[Problem to work on] State how many lines in the records below contain the word "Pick". Nothing else is needed.

Items from a dataset:

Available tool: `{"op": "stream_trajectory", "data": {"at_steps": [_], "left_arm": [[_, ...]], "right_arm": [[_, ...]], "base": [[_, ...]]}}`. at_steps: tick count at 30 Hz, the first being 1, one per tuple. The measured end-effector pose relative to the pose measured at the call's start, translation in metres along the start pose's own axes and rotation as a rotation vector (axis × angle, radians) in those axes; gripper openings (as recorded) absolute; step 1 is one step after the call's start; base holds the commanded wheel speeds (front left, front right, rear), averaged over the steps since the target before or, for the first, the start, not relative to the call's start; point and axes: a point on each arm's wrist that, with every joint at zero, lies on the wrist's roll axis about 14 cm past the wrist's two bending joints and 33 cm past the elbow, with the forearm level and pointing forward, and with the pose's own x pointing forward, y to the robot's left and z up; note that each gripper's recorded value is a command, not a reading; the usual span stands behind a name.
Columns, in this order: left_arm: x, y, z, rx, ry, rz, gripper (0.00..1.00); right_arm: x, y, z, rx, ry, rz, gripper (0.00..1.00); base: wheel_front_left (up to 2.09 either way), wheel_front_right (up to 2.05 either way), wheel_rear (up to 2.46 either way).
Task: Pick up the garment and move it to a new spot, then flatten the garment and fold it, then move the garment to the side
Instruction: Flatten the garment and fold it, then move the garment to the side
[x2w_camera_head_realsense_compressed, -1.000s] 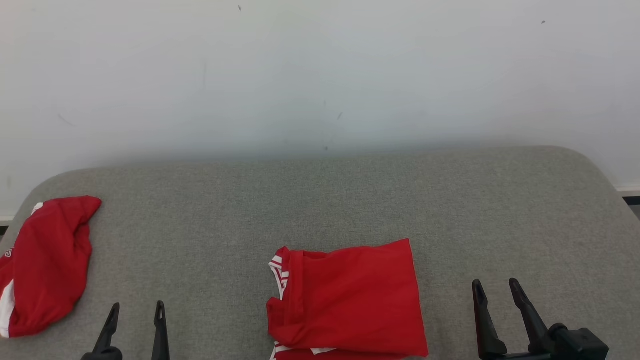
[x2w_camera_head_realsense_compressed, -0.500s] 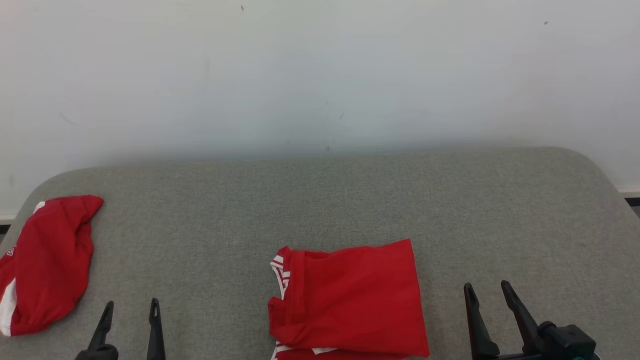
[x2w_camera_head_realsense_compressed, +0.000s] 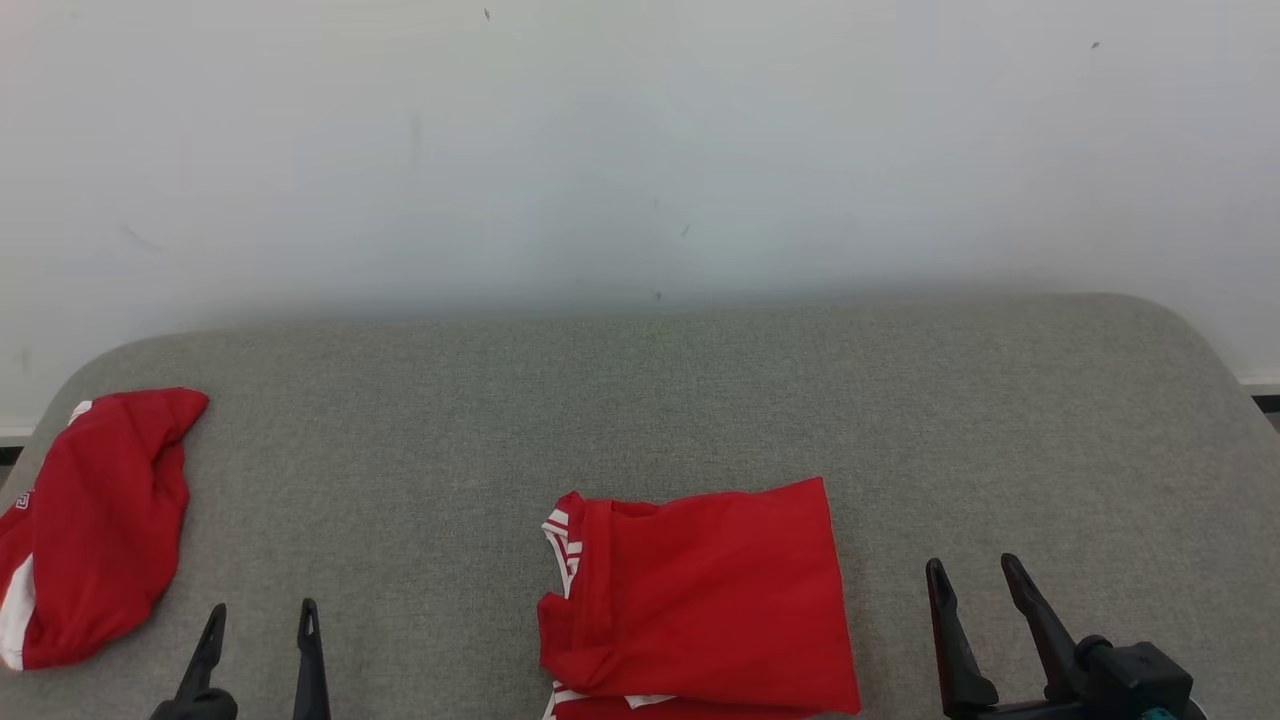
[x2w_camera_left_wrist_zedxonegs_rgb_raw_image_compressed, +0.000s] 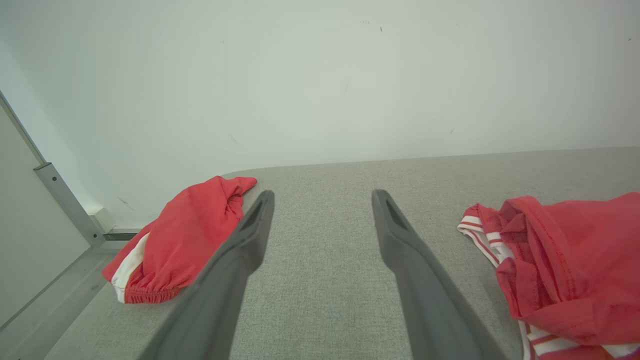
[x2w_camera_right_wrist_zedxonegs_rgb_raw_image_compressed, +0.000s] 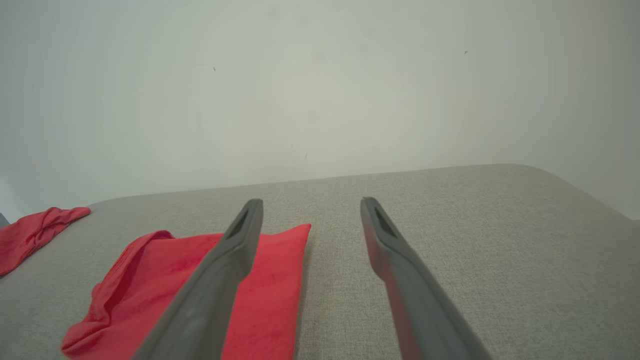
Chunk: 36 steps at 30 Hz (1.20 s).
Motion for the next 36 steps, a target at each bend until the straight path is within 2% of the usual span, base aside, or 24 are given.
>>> {"op": "stream_trajectory", "data": {"at_steps": [17, 23, 31, 33, 36], "left_arm": [[-0.001, 0.001, -0.003, -0.006, 0.009, 0.009, 1.00], [-0.001, 0.001, -0.005, -0.011, 0.018, 0.013, 1.00], [0.002, 0.002, -0.013, -0.020, 0.036, 0.015, 1.00], [0.002, 0.003, -0.015, -0.022, 0.043, 0.018, 1.00], [0.004, 0.004, -0.018, -0.025, 0.051, 0.025, 1.00]], "right_arm": [[0.000, 0.000, -0.005, 0.004, 0.022, -0.001, 1.00], [0.020, 0.008, -0.017, 0.005, 0.071, 0.030, 1.00], [0.055, 0.016, -0.068, 0.004, 0.244, 0.067, 1.00], [0.060, 0.014, -0.084, 0.046, 0.295, 0.046, 1.00], [0.067, 0.016, -0.103, 0.051, 0.353, 0.050, 1.00]], "base": [[0.00, 0.00, 0.00], [0.00, 0.00, 0.00], [0.00, 0.00, 0.00], [0.00, 0.00, 0.00], [0.00, 0.00, 0.00]]}}
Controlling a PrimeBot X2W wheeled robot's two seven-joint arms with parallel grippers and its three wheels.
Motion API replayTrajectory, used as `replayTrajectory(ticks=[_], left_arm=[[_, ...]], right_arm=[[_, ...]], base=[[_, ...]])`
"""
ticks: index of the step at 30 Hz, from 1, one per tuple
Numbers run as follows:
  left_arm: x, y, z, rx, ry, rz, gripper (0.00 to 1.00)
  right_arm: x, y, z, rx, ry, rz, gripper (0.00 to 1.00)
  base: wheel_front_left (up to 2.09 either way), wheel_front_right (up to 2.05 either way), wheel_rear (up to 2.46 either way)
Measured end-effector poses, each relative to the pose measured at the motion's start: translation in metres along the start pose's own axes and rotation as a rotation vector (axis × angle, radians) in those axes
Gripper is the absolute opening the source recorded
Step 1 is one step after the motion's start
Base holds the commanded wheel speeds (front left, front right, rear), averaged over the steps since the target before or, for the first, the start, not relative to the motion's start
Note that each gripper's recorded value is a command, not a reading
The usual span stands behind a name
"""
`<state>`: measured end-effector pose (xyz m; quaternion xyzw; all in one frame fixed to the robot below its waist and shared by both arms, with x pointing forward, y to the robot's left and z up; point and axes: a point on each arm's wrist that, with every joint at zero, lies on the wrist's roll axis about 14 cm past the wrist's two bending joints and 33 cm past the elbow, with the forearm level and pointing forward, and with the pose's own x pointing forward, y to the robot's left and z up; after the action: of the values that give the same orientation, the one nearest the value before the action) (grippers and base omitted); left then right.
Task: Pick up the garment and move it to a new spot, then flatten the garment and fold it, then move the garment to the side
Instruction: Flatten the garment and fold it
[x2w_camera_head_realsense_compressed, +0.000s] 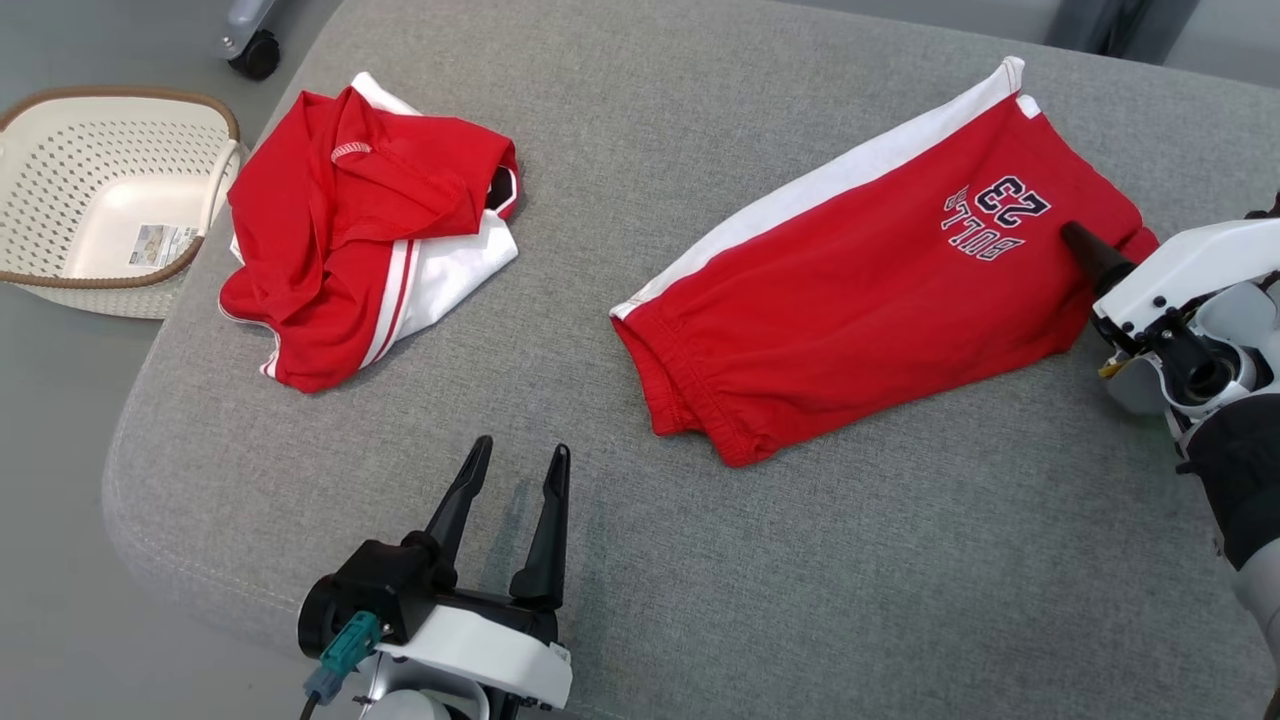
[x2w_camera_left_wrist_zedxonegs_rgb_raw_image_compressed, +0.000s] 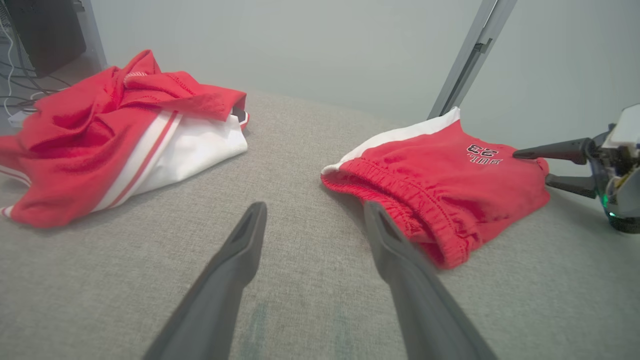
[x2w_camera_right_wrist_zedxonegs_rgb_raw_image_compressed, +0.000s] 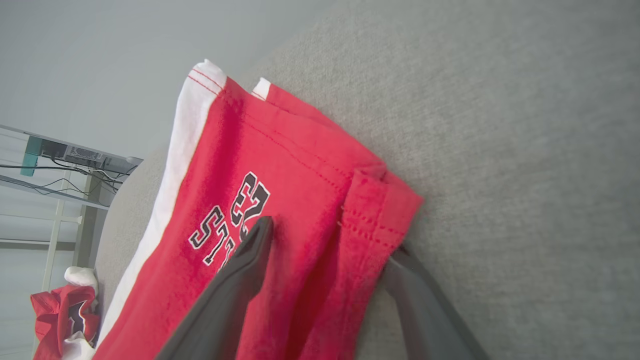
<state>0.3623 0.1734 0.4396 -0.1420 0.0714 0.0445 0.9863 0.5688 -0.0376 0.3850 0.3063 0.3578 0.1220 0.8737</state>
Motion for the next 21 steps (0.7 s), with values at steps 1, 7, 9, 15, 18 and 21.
replayTrajectory(ticks=[1,7,9,15,18,21], left_arm=[[0.000,0.000,-0.001,0.001,0.002,0.003,1.00],[0.003,0.001,-0.001,-0.001,0.006,0.006,1.00],[0.002,0.000,-0.002,0.000,0.008,0.006,1.00],[0.002,0.000,-0.002,-0.002,0.010,0.005,1.00],[0.001,-0.001,-0.002,-0.001,0.009,0.005,1.00],[0.001,-0.002,-0.002,-0.002,0.007,0.001,1.00]], right_arm=[[0.002,0.000,0.000,-0.001,0.003,0.001,1.00],[0.011,0.005,0.001,-0.003,0.003,0.009,1.00],[0.013,0.006,0.001,-0.007,0.003,0.011,1.00],[0.013,0.007,0.004,-0.031,-0.019,0.011,0.00],[0.009,0.006,0.005,-0.038,-0.034,0.006,0.00],[0.005,0.004,0.005,-0.036,-0.041,0.000,0.00]], base=[[0.00,0.00,0.00],[0.00,0.00,0.00],[0.00,0.00,0.00],[0.00,0.00,0.00],[0.00,0.00,0.00],[0.00,0.00,0.00]])
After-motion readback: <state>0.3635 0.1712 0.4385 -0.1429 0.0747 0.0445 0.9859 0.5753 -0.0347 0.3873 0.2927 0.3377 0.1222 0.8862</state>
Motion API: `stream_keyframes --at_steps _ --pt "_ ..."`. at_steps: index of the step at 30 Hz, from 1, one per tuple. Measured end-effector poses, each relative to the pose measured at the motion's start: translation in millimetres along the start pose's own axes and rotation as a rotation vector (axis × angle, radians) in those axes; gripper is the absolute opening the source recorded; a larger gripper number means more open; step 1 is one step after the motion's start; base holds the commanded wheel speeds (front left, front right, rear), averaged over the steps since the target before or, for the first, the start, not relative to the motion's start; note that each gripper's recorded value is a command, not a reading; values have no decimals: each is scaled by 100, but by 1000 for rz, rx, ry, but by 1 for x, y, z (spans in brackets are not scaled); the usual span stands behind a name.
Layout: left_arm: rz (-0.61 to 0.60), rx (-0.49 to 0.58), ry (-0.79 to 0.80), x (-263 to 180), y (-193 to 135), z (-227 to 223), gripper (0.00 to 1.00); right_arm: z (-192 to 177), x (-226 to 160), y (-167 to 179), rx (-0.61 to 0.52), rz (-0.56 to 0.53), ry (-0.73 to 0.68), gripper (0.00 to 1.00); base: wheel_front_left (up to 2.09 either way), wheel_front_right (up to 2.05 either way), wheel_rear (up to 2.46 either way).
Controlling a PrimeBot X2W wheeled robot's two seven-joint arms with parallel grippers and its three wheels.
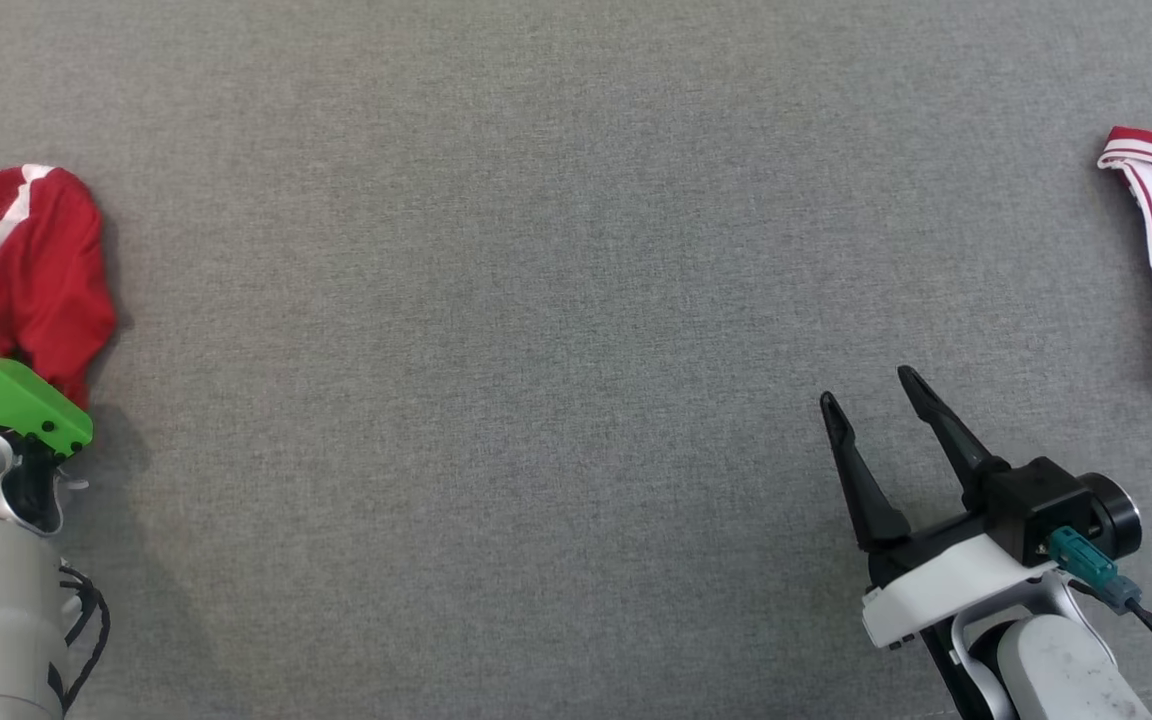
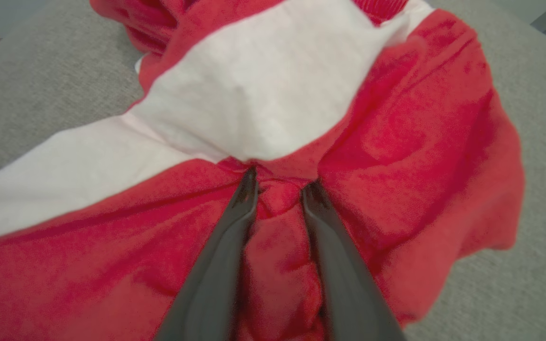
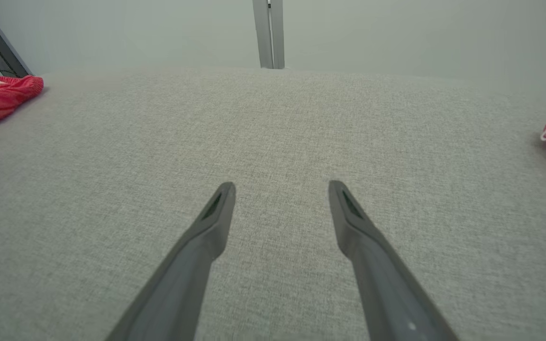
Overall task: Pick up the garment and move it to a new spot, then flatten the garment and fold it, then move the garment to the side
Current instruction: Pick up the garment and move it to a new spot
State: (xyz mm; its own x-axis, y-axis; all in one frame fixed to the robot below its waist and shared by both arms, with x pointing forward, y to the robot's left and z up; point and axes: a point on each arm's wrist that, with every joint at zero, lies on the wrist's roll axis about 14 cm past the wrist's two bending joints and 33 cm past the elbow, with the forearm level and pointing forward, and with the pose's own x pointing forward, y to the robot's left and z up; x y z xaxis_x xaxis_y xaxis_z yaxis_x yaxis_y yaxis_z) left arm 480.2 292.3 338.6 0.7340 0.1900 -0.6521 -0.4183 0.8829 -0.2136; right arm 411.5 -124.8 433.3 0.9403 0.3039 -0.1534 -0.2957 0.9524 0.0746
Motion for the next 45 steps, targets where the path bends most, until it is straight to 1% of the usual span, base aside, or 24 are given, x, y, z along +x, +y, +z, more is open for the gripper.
stream_keyframes --at_steps 2,7,11,14,18,21,23,25,30,33,36,38,41,45 --pt "-16 19 -7 4 -7 2 0 -3 -1 -1 8 -7 6 100 0 0 0" --pt "-41 71 -87 -2 -9 28 0 -3 -2 10 44 2 -8 100 0 0 0" --pt "-96 116 -244 -19 -23 83 0 3 -3 18 64 13 -36 100 0 0 0" --pt "-144 159 -362 -39 -39 123 0 15 -4 24 73 18 -77 100 0 0 0" --pt "-254 219 -537 -78 -81 175 0 27 -11 24 79 5 -118 100 0 0 0" --pt "-373 239 -648 -115 -124 200 0 39 -16 24 86 -9 -155 100 0 0 0" --pt "-458 256 -709 -140 -152 209 0 46 -22 20 84 -27 -180 100 0 0 0" --pt "-540 262 -725 -157 -177 203 0 52 -28 13 81 -53 -198 100 0 0 0" --pt "-767 245 -715 -195 -245 166 0 59 -49 -9 78 -138 -229 100 0 0 0" --pt "-898 251 -651 -213 -285 128 0 60 -63 -21 79 -190 -241 100 0 0 0" --pt "-1002 284 -579 -227 -318 89 0 64 -77 -31 79 -233 -260 100 0 0 0" --pt "-1059 307 -515 -232 -337 60 0 67 -86 -37 79 -265 -273 100 0 0 0" --pt "-1113 358 -404 -231 -356 13 0 67 -99 -48 83 -313 -281 100 0 0 0" --pt "-1133 470 -260 -219 -365 -52 0 67 -114 -61 87 -371 -287 100 0 0 0"
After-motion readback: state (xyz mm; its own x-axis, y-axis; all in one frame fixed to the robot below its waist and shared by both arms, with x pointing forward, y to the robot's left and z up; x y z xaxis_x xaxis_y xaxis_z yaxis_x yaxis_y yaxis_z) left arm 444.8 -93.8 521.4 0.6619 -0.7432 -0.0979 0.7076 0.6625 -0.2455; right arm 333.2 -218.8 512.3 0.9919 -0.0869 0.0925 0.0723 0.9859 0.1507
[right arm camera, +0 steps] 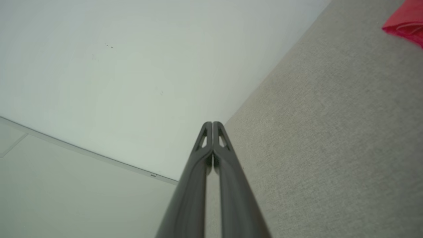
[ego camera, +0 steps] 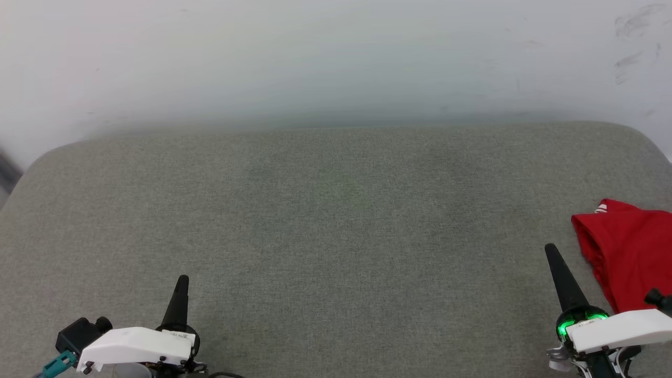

[Reply] 4